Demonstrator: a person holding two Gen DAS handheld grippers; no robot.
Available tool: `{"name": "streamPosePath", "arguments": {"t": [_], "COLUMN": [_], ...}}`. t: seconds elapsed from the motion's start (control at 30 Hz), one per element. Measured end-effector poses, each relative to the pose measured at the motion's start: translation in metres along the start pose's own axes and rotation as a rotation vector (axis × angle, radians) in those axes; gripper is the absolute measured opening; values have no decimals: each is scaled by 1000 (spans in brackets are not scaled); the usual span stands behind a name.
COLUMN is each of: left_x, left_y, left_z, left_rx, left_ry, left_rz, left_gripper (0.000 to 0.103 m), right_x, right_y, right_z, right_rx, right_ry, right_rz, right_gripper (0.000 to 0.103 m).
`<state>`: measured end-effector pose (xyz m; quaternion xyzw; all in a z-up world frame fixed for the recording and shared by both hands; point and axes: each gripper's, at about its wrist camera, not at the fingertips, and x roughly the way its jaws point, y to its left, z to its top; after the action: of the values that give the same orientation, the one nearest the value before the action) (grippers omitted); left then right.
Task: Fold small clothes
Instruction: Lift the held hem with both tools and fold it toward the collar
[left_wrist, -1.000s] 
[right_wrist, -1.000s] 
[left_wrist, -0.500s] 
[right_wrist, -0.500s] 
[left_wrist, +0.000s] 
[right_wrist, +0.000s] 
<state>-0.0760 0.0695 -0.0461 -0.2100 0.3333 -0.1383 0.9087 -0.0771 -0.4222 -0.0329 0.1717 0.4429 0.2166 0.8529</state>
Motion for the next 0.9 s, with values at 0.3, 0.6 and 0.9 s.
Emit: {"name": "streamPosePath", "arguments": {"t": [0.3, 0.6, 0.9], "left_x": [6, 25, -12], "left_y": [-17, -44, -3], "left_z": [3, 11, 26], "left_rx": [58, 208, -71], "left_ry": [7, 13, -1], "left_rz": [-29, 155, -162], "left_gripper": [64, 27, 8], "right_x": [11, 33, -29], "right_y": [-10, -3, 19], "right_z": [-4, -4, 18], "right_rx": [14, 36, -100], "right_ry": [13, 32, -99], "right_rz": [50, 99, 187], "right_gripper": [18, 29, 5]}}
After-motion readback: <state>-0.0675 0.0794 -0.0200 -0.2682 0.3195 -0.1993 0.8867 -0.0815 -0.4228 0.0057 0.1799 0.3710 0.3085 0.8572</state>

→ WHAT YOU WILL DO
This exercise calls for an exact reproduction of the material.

→ REPLY
Demonstrator: a person holding two Gen DAS handheld grippers; no robot.
Available tool: `{"name": "streamPosePath", "arguments": {"t": [_], "COLUMN": [_], ...}}`. t: seconds elapsed from the motion's start (control at 30 Hz), one per element. Measured end-effector poses, each relative to the pose measured at the motion's start: translation in metres along the start pose's own axes and rotation as a rotation vector (axis × angle, radians) in those axes; gripper is the absolute measured opening; values have no decimals: each is scaled by 1000 (spans in brackets are not scaled); the usual span stands behind a name.
COLUMN is each of: left_x, left_y, left_z, left_rx, left_ry, left_rz, left_gripper (0.000 to 0.103 m), right_x, right_y, right_z, right_rx, right_ry, right_rz, right_gripper (0.000 to 0.103 m).
`<state>`: measured end-effector pose (xyz m; quaternion xyzw; all in a z-up world frame fixed for the recording and shared by both hands; point and axes: each gripper's, at about its wrist camera, not at the fingertips, and x roughly the way its jaws point, y to its left, z to its top; after the action: of the values that give the same orientation, the one nearest the value before the action) (grippers omitted); left then right.
Task: Fold small clothes
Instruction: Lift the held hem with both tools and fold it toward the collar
[left_wrist, -1.000s] 
[right_wrist, -1.000s] 
[left_wrist, -0.500s] 
[right_wrist, -0.500s] 
[left_wrist, +0.000s] 
[right_wrist, +0.000s] 
<state>-0.0760 0.0695 -0.0461 -0.2100 0.3333 -0.1383 0.9087 -0.0771 -0.4222 -0.0329 0.1717 0.4429 0.2166 0.8529</state>
Motion for the next 0.9 s, with values at 0.3, 0.6 and 0.9 s.
Emit: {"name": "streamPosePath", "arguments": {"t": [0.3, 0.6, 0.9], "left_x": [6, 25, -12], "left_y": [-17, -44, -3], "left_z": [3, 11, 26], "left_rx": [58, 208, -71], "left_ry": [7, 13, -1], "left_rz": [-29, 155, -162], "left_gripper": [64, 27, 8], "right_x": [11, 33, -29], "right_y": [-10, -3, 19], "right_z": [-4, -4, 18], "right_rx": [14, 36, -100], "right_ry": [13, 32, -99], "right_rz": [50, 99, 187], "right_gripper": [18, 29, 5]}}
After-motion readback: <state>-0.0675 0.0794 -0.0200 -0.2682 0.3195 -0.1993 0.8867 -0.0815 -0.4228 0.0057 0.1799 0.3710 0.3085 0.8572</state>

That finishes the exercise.